^^ Exactly. Everyone else is just wrong.

FretBurnr: You were the closest with the momentum. But what we are actually looking for is the change in momentum from the instant of impact until it actually reaches rest. This is a highly complex situation, and is worlds ahead of newton's second law (Net force = m*a). That only works in classical physics, which can only deal with relatively large objects. Newton's second is no good when we look at the molecular level. You will need quantum mechanics to completely understand that.

In this situation, whatever surface you drop it on will bend upon impact, and it will take a very small amount of time to make the object come to rest. You need a function for the force with respect to time. Then and only then can you solve this problem. And if you were to have this function, you can find that P(final)-P(initial) = The integral of F(t)dt from t=0 (initial impact) to t final (object at rest). This is called impulse, and it's what you're looking for.

Bingo. Like I said on the other side, you are asking a problem that you can't get an answer to with the data provided.

Because they give the "force of impact" id like to assume the force while it is coming to rest is a constant which make the problem easy enough for a monkey to solve using work energy.

not using gravitational potential energy you can say that the obeject ends up with the same ammount of energy it started with. then its simple force X distance = Force X distance

the first force is from gravity and is going to equal the mass of the object(slugs) X 32.2 = (pounds), the first distance is the distance of the fall 2ft
the second force is the given "force of impact" 500 and the second distance is the distance over which it come to a stop.

simple enough.

not homework, for my job. I need to know how much weight I need to drop to generate the required 500 lb impact force.

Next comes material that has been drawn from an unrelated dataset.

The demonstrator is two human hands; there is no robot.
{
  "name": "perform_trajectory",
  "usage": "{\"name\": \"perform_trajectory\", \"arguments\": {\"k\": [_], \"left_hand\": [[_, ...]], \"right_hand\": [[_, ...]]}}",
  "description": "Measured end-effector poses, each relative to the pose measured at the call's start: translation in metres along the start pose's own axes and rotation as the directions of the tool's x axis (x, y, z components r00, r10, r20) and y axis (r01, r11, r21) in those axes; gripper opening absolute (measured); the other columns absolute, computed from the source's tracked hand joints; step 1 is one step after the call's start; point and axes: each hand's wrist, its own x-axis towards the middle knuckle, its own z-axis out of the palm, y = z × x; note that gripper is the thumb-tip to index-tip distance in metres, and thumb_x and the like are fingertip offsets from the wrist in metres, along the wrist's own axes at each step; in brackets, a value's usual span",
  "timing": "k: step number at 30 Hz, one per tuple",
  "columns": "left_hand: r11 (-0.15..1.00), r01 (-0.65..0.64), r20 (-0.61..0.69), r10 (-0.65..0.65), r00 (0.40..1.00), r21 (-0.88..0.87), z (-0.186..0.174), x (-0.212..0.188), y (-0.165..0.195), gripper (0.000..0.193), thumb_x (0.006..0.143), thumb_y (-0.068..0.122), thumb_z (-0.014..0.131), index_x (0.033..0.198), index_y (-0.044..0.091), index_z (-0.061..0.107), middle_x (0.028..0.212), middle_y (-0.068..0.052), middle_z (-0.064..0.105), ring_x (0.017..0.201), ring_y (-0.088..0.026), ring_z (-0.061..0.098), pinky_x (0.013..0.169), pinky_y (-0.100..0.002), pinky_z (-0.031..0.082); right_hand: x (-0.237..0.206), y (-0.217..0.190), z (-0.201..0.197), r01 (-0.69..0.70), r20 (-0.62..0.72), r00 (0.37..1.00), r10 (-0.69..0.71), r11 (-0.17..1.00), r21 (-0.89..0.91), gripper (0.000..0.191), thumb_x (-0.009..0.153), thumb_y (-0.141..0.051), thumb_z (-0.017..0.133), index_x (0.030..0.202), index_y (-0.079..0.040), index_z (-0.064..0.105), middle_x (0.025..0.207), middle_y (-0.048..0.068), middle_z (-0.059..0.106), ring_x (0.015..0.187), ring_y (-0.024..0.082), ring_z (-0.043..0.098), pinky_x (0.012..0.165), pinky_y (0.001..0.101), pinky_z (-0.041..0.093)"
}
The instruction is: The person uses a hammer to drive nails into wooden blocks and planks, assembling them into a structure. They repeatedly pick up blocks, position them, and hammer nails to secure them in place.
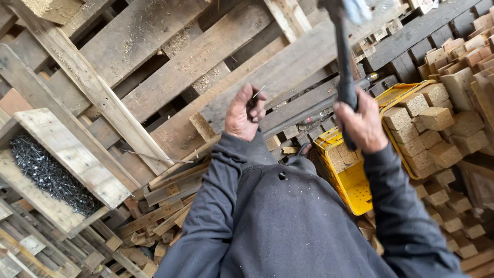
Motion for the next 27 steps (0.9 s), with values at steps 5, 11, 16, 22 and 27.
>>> {"name": "perform_trajectory", "arguments": {"k": [5,11,16,22,27], "left_hand": [[0.977,0.021,-0.113,0.003,0.994,0.212,-0.009,-0.028,-0.051,0.005,0.098,0.018,0.069,0.100,0.013,0.068,0.090,-0.007,0.074,0.052,-0.003,0.043,0.044,-0.019,0.034],[0.672,-0.207,-0.040,0.332,0.942,0.711,-0.013,0.033,-0.087,0.014,0.100,0.014,0.077,0.107,0.003,0.076,0.094,-0.005,0.072,0.080,-0.007,0.062,0.073,-0.024,0.052],[0.218,-0.248,0.158,0.360,0.920,0.944,0.001,0.107,-0.082,0.015,0.092,0.017,0.074,0.102,0.006,0.076,0.087,-0.004,0.077,0.078,-0.011,0.070,0.072,-0.027,0.058],[-0.023,-0.441,0.427,0.305,0.851,0.897,0.005,0.133,-0.083,0.012,0.093,0.018,0.076,0.103,0.010,0.075,0.090,-0.010,0.077,0.079,-0.022,0.073,0.072,-0.033,0.057],[-0.022,-0.497,0.474,0.339,0.813,0.867,0.001,0.132,-0.084,0.013,0.094,0.014,0.075,0.107,0.011,0.073,0.097,-0.010,0.075,0.086,-0.027,0.074,0.077,-0.036,0.059]], "right_hand": [[-0.104,0.086,-0.014,-0.186,-0.099,0.968,0.229,0.927,0.324,0.018,0.097,-0.018,0.067,0.096,-0.005,0.055,0.067,0.000,0.055,0.048,0.009,0.052,0.044,0.0259,0.043],[-0.144,0.129,-0.013,-0.292,-0.080,0.933,0.352,0.866,0.406,0.023,0.099,-0.024,0.066,0.094,-0.005,0.056,0.065,0.000,0.054,0.047,0.009,0.050,0.043,0.0252,0.042],[-0.124,0.115,0.014,-0.262,-0.117,0.936,0.331,0.880,0.396,0.022,0.098,-0.028,0.064,0.100,-0.006,0.064,0.068,-0.004,0.055,0.048,0.005,0.048,0.044,0.0231,0.039],[-0.074,0.111,0.051,-0.274,-0.193,0.921,0.339,0.914,0.300,0.023,0.099,-0.028,0.066,0.100,-0.006,0.062,0.063,-0.004,0.054,0.049,0.005,0.050,0.045,0.0237,0.042],[-0.048,0.117,0.062,-0.369,-0.151,0.896,0.417,0.890,0.268,0.026,0.100,-0.030,0.066,0.100,-0.004,0.061,0.065,-0.003,0.055,0.050,0.005,0.050,0.046,0.0241,0.042]]}}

And this is what is wrong with the standard measurement system. Pounds are not a measure of mass. For instance, when I step on the scale, it says 220 lbs. My mass is not 220 lbs. My weight is. Weight DOES NOT EQUAL mass. In our measurement system, mass is measured in slugs. So you must multiply slugs times some force (gravity in this case) to get pounds.

But that's a completely theoretical (and false) circumstance. In a real, inelastic collision, both objects will deform and the relationship between force and time is not linear at all.

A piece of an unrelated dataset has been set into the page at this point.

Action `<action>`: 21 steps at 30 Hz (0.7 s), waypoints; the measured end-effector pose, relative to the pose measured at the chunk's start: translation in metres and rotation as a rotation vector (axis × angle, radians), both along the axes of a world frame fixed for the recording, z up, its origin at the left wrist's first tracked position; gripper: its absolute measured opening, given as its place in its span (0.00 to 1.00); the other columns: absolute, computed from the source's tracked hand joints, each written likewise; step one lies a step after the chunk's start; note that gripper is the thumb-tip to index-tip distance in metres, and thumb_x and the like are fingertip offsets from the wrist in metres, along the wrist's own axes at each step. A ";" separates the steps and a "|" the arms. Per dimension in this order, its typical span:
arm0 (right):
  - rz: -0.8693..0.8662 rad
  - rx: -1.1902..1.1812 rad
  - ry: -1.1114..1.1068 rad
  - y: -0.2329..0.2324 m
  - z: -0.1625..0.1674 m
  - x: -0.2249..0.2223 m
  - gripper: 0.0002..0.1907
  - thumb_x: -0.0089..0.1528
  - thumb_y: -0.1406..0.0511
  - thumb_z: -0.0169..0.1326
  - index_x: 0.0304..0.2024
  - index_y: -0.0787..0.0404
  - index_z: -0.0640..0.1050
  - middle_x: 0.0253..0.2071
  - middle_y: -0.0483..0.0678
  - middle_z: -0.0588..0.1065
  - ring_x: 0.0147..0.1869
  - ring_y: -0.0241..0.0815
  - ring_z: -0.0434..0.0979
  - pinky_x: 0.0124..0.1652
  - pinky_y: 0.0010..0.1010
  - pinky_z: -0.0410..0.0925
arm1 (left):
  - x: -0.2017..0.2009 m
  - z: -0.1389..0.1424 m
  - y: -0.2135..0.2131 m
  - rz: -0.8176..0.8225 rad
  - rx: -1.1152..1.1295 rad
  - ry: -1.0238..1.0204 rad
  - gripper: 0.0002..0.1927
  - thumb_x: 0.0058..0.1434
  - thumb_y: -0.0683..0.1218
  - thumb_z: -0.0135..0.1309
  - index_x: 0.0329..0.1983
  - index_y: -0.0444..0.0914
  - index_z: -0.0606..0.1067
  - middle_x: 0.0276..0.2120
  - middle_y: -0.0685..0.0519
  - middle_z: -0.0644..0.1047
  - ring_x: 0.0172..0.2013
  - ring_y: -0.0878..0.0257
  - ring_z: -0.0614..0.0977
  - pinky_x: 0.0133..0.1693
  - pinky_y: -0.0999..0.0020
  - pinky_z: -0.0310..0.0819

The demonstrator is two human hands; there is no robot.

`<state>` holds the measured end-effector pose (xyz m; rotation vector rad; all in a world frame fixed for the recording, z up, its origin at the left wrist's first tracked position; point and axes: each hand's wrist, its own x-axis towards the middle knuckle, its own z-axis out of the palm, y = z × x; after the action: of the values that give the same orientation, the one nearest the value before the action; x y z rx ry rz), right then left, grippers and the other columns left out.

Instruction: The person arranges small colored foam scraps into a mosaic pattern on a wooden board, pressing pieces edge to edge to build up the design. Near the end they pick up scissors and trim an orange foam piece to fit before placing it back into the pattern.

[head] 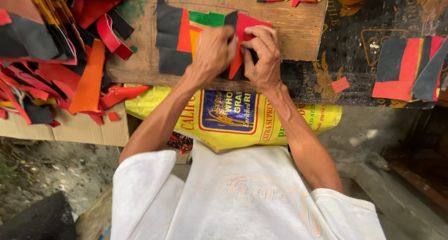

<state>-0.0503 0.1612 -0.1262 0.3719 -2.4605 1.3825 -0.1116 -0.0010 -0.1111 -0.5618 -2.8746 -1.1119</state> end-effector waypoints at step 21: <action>0.744 -0.022 -0.030 -0.075 0.084 0.070 0.05 0.61 0.70 0.60 0.35 0.64 0.75 0.45 0.55 0.77 0.58 0.57 0.77 0.62 0.47 0.66 | 0.098 0.039 -0.125 0.362 0.199 -0.275 0.12 0.67 0.45 0.60 0.34 0.31 0.78 0.20 0.47 0.75 0.22 0.65 0.73 0.26 0.66 0.67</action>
<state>0.0194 0.0862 -0.0427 1.3706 -2.4209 1.6607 -0.0138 -0.1257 -0.0719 0.1265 -2.8597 -1.4768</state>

Not quite simple enough. If you want to solve it that way, then you will definitely get an answer, but it simply won't mean anything.

The work-energy theorem does not apply to inelastic collisions. Work-energy will give you the velocity when it hits the ground, but that's not what we're looking for.

You make an excellent point, as no collision is purely elastic. In addition, there's no way to account for material flex and energy lost to sound, heat, etc. As it sits, the question is either poorly worded (pounds isn't mass) or is a trick question. If anything beyond that was intended, there's not nearly enough info to model the entire system. I can't continue with a momentum calculation without further knowledge.

Man, I'm glad I live in Canada and don't have to deal with the imperial system, metric is so much easier for things like physics.

what kind of material are you dropping and what kind of material are you landing on? why do you need 500lbs of force?

obviously the most accurate way to do this is to just gently set 500lbs on where ever you need that much force.

metric is so much easier for everything, except for talking with an older generation of americans.

my answer doesn't have to make sense because the question doesn't make sense! [/thread]

Ha. I guess this is true.

Indeed. We rarely use English measurements for anything in class because it's just so fucking complicated. All physics/chemistry classes are done in metric, as are most of engineering classes.

physics is all metric, but not my engineering classes though. Statics, dynamics and strength of materials all use mixed units, as well as a bunch of the general and introductory engineering classes I've had. hopefully next year in pro school it will be all metric. (yes, I go to the same school as you)

I caught wind of this late. I was going to insist it really does take off. Its because you see, the wheels aren't pr..... nevermind.

I took chem, not physics.

ok, I need to design a test that will drop a weight, likely steel, 2' onto a steel cone partially embedded into a concrete wall. Maybe this will help.